• [WHAT YOU HAVE TO DO]: Below are several records. Retype exactly those lines running from the one with "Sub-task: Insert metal" through the one with "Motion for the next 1", end lines included, and no others.

• [RECORD EXCERPTS]:
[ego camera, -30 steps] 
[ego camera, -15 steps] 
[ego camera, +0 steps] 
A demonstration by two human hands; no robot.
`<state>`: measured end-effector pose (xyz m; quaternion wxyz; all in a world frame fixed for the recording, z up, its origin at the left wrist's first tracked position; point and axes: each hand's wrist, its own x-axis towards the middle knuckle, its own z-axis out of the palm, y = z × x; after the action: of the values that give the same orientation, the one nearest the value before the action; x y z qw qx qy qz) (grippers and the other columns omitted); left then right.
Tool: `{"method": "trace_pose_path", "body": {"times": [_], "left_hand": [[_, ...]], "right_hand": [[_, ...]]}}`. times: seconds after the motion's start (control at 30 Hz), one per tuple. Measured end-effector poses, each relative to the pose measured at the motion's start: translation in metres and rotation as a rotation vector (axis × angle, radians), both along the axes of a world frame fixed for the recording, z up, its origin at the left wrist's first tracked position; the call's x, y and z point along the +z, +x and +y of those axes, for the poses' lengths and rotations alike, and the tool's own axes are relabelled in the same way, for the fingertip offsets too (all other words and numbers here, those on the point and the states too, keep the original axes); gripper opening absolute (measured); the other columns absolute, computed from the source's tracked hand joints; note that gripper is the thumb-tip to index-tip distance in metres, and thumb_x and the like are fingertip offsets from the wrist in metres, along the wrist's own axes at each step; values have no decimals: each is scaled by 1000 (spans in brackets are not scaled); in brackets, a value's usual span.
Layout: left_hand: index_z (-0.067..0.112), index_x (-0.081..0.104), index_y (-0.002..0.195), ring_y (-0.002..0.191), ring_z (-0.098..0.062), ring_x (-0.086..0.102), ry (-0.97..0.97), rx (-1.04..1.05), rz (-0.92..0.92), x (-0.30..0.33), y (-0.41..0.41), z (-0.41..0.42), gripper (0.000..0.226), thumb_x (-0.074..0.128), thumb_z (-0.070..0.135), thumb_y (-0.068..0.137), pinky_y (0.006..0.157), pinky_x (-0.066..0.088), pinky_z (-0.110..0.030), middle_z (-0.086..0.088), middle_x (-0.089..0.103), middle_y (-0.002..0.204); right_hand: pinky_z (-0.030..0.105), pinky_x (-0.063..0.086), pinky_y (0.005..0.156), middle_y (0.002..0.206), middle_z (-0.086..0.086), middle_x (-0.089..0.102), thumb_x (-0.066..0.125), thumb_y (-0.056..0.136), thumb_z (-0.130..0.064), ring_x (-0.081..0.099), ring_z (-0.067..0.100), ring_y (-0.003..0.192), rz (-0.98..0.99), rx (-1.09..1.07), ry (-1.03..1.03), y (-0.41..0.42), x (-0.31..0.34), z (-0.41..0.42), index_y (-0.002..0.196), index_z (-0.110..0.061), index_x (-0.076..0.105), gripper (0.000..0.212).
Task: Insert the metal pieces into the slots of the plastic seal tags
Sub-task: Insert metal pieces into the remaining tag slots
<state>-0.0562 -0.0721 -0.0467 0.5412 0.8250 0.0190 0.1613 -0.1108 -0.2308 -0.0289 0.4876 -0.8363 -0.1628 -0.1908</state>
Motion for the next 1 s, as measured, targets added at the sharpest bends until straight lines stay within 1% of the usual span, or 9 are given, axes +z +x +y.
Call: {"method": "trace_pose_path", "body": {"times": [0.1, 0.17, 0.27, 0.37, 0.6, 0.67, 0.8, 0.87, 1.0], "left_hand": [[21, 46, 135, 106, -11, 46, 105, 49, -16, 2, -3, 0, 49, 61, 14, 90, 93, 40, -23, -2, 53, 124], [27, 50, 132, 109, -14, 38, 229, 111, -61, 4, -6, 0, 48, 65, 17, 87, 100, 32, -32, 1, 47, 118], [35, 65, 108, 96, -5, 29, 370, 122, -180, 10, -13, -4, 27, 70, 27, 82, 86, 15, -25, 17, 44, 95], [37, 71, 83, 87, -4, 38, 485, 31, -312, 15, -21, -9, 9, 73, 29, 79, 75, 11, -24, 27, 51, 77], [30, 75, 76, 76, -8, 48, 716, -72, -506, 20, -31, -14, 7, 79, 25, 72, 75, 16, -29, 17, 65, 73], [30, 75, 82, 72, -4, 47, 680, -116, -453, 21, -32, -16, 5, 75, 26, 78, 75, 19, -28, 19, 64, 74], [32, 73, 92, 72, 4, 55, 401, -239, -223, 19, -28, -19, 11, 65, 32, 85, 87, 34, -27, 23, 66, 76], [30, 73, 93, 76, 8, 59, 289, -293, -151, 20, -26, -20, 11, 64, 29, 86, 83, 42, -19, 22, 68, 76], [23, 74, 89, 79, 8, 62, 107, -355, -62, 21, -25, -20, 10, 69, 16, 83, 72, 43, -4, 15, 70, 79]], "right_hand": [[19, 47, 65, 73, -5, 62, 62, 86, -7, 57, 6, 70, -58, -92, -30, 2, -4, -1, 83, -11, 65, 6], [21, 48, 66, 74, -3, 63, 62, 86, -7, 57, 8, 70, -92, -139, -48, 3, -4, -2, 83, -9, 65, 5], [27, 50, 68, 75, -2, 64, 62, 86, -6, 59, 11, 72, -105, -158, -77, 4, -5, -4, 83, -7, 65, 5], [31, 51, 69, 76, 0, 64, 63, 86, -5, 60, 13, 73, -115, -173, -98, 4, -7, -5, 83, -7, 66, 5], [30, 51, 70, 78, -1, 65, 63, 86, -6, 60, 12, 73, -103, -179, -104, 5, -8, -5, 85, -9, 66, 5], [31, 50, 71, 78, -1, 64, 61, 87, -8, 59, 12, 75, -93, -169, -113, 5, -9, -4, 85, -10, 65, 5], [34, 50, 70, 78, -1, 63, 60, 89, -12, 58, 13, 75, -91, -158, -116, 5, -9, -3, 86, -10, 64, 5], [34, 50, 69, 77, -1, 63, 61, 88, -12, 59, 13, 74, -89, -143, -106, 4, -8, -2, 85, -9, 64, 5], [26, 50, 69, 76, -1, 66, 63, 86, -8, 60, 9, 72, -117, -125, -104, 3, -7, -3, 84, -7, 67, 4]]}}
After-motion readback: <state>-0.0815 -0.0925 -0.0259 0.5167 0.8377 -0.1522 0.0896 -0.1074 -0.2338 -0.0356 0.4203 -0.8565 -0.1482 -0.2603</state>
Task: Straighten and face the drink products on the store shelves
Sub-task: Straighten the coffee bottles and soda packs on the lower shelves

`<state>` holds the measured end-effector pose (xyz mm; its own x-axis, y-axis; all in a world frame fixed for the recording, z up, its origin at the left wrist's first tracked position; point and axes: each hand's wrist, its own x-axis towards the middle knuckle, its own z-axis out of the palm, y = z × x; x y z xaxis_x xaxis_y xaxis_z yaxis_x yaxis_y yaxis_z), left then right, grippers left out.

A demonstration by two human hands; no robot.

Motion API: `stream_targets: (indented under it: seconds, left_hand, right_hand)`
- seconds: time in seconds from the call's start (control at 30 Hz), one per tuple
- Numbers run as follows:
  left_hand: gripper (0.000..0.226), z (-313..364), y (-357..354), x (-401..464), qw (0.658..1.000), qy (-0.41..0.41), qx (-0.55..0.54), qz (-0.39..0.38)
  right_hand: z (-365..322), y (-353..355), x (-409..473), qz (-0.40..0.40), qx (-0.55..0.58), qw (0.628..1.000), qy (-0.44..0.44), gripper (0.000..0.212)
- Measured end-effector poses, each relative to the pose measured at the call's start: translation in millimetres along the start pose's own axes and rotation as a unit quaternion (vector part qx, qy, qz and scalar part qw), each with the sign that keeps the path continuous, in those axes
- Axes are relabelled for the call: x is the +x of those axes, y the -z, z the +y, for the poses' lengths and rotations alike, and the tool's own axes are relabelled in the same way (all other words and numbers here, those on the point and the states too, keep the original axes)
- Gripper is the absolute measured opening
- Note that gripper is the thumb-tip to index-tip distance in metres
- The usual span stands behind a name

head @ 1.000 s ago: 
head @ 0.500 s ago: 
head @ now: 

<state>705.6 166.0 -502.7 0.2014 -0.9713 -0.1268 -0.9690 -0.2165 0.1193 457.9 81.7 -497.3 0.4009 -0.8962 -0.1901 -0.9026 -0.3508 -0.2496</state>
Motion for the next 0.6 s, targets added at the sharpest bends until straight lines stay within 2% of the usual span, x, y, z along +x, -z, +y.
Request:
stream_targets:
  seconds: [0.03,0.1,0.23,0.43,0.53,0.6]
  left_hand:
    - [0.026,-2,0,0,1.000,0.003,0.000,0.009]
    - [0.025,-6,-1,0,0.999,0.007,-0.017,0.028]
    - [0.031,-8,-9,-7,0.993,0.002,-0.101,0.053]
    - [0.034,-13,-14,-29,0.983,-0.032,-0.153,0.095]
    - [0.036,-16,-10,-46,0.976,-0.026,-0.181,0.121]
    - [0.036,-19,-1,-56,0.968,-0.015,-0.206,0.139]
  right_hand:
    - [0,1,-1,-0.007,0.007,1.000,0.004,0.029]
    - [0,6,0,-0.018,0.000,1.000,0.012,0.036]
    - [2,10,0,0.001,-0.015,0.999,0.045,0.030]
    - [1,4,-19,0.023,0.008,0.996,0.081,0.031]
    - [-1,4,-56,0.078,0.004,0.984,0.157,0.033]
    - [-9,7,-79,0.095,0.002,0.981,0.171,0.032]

• [RESPONSE TO THE TASK]:
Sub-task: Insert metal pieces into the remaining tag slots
<state>-0.0562 -0.0721 -0.0467 0.5412 0.8250 0.0190 0.1613 -0.1108 -0.2308 -0.0289 0.4876 -0.8363 -0.1628 -0.1908</state>
Motion for the next 1 s, as measured, targets added at the sharpest bends until straight lines stay within 1% of the usual span, or 9 are given, axes +z +x +y.

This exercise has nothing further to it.